Sécurité

La France et le Cameroun condamnent l’attentat-suicide contre le QG de la force du G5 Sahel

Un soldat malien du G5 Sahel, groupe qui lutte contre les jihadistes dans la région, à Sévaré (Mali) le 30 mai 2018. © SEBASTIEN RIEUSSEC / AFP

Le président français Emmanuel Macron et son homologue camerounais Paul Biya ont « condamné l'attaque » de vendredi contre le quartier général de la force antijihadiste du G5 Sahel au Mali, avant le voyage du président français en Afrique, a annoncé samedi l'Élysée.

L’attentat-suicide, revendiqué par un groupe jihadiste, a frappé pour la première fois ce quartier général, à Sévaré, dans le centre du Mali, faisant trois morts, à trois jours d’une rencontre entre les dirigeants de cette force et M. Macron.

Lors d’un entretien téléphonique précédant ce voyage, les présidents français et camerounais ont aussi « évoqué la situation dans la région du bassin du lac Tchad et la nécessité de poursuivre la coopération régionale dans le domaine de la lutte contre les actions terroristes du groupe Boko Haram », selon un communiqué.

« Cet entretien a permis d’évoquer les sujets à l’ordre du jour du sommet de l’Union africaine et l’enjeu des migrations.
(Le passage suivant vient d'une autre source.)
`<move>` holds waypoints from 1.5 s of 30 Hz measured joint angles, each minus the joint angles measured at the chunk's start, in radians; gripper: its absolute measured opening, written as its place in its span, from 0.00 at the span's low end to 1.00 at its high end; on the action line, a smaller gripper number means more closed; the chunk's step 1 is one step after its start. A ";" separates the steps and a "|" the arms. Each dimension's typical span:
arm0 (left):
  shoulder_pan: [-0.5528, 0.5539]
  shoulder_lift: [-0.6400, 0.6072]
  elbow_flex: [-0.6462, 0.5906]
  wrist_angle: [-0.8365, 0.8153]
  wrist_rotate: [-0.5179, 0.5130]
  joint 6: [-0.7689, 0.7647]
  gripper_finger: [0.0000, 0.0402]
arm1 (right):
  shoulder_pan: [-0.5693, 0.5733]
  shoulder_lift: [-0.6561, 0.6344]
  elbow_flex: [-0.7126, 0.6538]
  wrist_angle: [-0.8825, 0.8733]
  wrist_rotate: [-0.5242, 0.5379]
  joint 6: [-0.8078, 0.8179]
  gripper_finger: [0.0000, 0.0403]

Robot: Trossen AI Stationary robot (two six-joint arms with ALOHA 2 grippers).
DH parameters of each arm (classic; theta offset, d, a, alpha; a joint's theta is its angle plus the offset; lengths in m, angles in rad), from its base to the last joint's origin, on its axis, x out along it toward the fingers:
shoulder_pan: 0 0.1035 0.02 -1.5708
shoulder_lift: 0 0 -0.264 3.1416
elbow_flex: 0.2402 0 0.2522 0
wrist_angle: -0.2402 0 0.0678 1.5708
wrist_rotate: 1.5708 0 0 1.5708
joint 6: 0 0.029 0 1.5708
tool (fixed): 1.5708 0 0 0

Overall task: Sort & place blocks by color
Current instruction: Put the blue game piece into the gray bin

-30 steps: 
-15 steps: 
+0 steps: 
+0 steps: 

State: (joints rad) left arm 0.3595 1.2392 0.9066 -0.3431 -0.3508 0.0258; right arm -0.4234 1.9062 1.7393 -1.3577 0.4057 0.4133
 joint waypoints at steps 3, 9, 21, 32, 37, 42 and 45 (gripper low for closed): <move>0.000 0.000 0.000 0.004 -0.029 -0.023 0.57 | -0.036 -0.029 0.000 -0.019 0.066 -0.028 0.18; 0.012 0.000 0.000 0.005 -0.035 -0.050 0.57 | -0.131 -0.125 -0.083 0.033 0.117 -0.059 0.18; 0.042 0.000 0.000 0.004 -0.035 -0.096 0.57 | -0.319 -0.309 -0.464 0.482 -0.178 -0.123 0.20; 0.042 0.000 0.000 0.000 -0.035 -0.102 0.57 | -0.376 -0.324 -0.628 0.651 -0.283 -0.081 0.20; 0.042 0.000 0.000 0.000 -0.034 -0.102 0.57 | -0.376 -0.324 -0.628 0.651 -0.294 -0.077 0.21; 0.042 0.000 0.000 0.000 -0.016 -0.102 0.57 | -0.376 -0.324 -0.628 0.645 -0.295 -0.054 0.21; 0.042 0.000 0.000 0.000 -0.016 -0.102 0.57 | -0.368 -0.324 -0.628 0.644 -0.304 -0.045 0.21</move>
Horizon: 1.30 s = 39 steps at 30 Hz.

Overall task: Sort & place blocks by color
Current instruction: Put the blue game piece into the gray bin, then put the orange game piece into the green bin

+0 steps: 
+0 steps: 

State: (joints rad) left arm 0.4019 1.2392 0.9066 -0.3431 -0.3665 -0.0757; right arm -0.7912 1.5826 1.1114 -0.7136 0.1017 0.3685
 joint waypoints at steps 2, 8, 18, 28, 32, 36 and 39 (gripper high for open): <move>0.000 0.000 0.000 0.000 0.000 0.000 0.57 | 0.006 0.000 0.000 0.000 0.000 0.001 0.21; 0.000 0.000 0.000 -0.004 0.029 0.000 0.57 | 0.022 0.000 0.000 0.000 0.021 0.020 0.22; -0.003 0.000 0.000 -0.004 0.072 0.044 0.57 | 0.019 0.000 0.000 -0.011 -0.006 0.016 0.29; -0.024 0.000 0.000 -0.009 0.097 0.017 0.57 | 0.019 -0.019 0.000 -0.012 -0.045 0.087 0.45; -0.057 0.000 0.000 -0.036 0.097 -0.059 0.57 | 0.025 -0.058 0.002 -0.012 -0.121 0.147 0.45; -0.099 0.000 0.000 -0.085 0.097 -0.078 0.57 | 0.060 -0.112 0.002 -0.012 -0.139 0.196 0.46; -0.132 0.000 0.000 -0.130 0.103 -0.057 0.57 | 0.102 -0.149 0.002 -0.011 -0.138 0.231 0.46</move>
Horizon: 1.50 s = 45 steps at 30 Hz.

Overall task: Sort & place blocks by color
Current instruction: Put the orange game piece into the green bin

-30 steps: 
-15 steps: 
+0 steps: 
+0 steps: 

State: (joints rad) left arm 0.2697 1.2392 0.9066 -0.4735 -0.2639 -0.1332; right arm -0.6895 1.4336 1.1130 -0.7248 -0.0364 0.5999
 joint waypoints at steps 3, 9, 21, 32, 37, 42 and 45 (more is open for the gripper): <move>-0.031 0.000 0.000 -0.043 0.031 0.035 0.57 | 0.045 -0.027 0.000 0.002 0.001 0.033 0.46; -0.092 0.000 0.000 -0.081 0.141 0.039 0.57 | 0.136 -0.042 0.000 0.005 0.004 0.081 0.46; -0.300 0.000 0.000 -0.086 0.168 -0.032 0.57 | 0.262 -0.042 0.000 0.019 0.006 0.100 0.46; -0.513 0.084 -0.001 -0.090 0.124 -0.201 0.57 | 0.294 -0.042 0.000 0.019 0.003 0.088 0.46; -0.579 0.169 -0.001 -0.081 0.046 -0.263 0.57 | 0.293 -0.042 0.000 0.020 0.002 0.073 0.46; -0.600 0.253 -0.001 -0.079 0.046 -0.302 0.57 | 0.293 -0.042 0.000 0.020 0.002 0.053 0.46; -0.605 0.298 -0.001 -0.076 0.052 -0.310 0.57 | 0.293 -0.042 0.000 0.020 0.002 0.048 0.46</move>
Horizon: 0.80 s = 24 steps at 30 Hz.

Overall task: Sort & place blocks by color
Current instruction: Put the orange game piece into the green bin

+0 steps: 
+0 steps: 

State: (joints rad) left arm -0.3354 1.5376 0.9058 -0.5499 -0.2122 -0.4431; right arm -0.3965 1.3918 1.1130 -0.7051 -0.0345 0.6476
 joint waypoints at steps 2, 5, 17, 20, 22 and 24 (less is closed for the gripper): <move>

Le président de la République a marqué son soutien à l’action menée par l’Union africaine pour la résolution des crises en Afrique », ajoute le communiqué.

M. Macron sera de lundi à mercredi en Afrique. Il se rend d’abord en Mauritanie pour participer au sommet de l’Union africaine (UA), qui commence dimanche, et faire le point sur la lutte anti-terroriste au Sahel, avant d’effectuer une visite au Nigeria.

En marge du sommet de l’UA, M. Macron doit rencontrer à Nouakchott ses homologues du G5 Sahel, une organisation régionale regroupant le Mali, le Burkina Faso, le Niger, la Mauritanie et le Tchad.

La France, qui conduit dans la région l’opération antijihadiste Barkhane, soutient la force du G5 Sahel, y voyant un possible modèle de prise en main par les Etats africains de leur propre sécurité. Mais sa mise en oeuvre est pour l’instant marquée par des problèmes de financement, malgré des promesses de quelque 420 millions d’euros, et des accusations de violations des droits de l’homme par les troupes de la force conjointe.

Le ministre français des Affaires étrangères, Jean-Yves Le Drian, a également condamné samedi l’attentat contre le QG de la force conjointe à Sévaré, en soulignant dans un communiqué que la France se tenait « à la disposition des autorités maliennes et du G5 pour apporter, s’ils le souhaitent, notre soutien et expertise en vue de renforcer la sécurité du camp ».